**Work request:** Search the listing below for lines containing the string "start". Reply with their count only.

**Information provided:**
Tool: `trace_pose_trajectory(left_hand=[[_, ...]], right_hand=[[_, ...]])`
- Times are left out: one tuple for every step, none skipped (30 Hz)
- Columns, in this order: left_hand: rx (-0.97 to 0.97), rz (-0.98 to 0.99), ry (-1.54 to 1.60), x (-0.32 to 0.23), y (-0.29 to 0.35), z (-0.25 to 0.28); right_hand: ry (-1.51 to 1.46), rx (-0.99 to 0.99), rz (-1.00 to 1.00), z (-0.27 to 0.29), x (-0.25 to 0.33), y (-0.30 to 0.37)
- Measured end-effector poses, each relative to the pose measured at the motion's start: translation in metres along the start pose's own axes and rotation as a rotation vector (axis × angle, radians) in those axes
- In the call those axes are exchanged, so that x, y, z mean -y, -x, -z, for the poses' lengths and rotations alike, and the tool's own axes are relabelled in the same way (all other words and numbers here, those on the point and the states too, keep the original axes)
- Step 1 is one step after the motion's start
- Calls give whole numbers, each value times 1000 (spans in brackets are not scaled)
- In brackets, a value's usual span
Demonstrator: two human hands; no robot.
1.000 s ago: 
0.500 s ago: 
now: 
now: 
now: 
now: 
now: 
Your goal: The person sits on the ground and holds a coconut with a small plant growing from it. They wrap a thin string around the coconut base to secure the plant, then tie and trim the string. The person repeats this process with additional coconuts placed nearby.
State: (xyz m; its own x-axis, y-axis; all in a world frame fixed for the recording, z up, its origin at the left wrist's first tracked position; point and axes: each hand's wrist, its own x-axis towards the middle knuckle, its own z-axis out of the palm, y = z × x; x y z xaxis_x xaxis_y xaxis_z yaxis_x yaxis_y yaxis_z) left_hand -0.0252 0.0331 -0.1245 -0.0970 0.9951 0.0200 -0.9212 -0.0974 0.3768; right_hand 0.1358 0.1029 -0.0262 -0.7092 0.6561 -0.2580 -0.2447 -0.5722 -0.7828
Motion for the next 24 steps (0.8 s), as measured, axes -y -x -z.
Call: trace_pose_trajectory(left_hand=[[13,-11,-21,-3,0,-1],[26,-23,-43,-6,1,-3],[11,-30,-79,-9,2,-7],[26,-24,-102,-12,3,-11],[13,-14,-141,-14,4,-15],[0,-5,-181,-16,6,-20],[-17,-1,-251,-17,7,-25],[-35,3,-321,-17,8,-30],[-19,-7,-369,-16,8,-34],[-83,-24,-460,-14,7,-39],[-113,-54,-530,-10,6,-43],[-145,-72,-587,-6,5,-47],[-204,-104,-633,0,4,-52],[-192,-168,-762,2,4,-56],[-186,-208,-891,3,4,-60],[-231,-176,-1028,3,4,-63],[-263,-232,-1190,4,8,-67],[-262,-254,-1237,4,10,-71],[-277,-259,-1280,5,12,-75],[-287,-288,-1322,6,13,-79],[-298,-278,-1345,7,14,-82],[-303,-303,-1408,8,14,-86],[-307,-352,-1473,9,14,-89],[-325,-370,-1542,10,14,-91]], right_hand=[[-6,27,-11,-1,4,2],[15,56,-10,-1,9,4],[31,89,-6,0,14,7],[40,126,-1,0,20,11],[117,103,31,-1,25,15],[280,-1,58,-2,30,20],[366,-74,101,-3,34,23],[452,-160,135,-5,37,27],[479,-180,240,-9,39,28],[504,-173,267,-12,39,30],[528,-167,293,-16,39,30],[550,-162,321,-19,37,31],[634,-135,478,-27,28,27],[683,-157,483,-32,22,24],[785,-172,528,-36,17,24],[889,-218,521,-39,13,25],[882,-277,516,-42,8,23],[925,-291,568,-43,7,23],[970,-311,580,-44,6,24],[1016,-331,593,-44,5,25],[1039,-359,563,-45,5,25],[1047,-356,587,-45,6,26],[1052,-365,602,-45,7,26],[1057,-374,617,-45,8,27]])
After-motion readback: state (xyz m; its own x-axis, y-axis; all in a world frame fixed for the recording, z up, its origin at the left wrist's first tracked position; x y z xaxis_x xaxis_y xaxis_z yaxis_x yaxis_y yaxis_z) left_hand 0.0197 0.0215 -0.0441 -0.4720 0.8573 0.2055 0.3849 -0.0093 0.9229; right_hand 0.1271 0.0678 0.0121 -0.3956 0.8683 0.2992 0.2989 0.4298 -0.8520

**Solution below:** 2